THE TASK =>
Which lines in the records below include the word "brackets"? Report each of them in full.

TASK MATERIAL =>
((

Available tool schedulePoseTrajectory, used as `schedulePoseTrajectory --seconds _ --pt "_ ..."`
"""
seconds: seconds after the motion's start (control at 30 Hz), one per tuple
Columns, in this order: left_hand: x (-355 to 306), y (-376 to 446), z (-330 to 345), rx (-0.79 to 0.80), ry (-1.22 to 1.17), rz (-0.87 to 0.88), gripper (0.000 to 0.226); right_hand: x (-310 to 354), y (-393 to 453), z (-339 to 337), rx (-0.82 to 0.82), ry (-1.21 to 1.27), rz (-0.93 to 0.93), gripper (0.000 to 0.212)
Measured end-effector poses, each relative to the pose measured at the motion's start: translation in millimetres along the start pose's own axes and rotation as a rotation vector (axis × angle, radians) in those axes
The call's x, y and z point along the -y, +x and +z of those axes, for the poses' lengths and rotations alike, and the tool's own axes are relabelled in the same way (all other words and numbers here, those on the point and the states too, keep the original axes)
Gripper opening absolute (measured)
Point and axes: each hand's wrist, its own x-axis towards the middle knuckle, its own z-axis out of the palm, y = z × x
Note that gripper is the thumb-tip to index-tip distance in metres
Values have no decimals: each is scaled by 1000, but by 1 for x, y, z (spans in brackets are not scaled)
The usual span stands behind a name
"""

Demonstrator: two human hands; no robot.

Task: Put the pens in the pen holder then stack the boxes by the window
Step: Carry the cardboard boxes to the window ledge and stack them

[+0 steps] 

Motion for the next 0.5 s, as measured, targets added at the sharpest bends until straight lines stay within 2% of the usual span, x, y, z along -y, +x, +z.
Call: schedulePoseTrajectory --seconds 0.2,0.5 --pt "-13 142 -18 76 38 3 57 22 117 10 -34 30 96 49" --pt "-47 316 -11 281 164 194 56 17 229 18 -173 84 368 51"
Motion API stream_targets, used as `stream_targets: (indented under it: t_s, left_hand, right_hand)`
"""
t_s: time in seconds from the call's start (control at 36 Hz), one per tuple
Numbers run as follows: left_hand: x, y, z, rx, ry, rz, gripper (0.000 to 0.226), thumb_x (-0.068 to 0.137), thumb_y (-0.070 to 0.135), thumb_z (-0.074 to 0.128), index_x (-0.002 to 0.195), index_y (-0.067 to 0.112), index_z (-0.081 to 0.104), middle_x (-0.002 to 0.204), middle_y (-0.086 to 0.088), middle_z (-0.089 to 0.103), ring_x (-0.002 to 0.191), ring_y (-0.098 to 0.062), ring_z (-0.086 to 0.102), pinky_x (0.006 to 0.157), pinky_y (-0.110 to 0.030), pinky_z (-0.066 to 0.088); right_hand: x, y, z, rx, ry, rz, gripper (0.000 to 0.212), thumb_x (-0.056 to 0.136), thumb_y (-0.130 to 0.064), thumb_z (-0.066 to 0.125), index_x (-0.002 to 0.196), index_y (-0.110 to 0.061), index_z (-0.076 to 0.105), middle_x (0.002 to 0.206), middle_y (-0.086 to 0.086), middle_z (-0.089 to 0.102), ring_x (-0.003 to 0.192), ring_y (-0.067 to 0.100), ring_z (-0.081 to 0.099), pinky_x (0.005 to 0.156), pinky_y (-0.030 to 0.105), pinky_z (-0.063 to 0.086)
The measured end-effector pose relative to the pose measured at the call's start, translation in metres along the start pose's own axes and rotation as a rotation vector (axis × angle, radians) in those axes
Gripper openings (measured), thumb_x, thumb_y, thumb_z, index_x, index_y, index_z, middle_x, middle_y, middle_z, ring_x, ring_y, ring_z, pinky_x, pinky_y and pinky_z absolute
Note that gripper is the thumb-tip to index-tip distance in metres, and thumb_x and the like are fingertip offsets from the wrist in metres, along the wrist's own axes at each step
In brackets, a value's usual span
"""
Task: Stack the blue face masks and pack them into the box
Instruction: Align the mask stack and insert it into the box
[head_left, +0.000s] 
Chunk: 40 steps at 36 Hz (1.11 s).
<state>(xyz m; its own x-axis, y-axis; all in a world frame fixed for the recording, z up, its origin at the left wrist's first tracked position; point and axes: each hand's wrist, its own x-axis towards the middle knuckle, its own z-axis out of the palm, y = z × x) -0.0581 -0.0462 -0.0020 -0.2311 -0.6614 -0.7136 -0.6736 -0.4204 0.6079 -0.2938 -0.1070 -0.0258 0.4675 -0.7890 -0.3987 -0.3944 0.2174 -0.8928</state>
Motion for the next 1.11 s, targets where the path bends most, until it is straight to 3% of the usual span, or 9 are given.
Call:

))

RESULT OF THIS TASK =>
Values have no decimals: each is scaled by 1000, but by 1 for x, y, z (spans in brackets are not scaled)
In brackets, a value's usual span

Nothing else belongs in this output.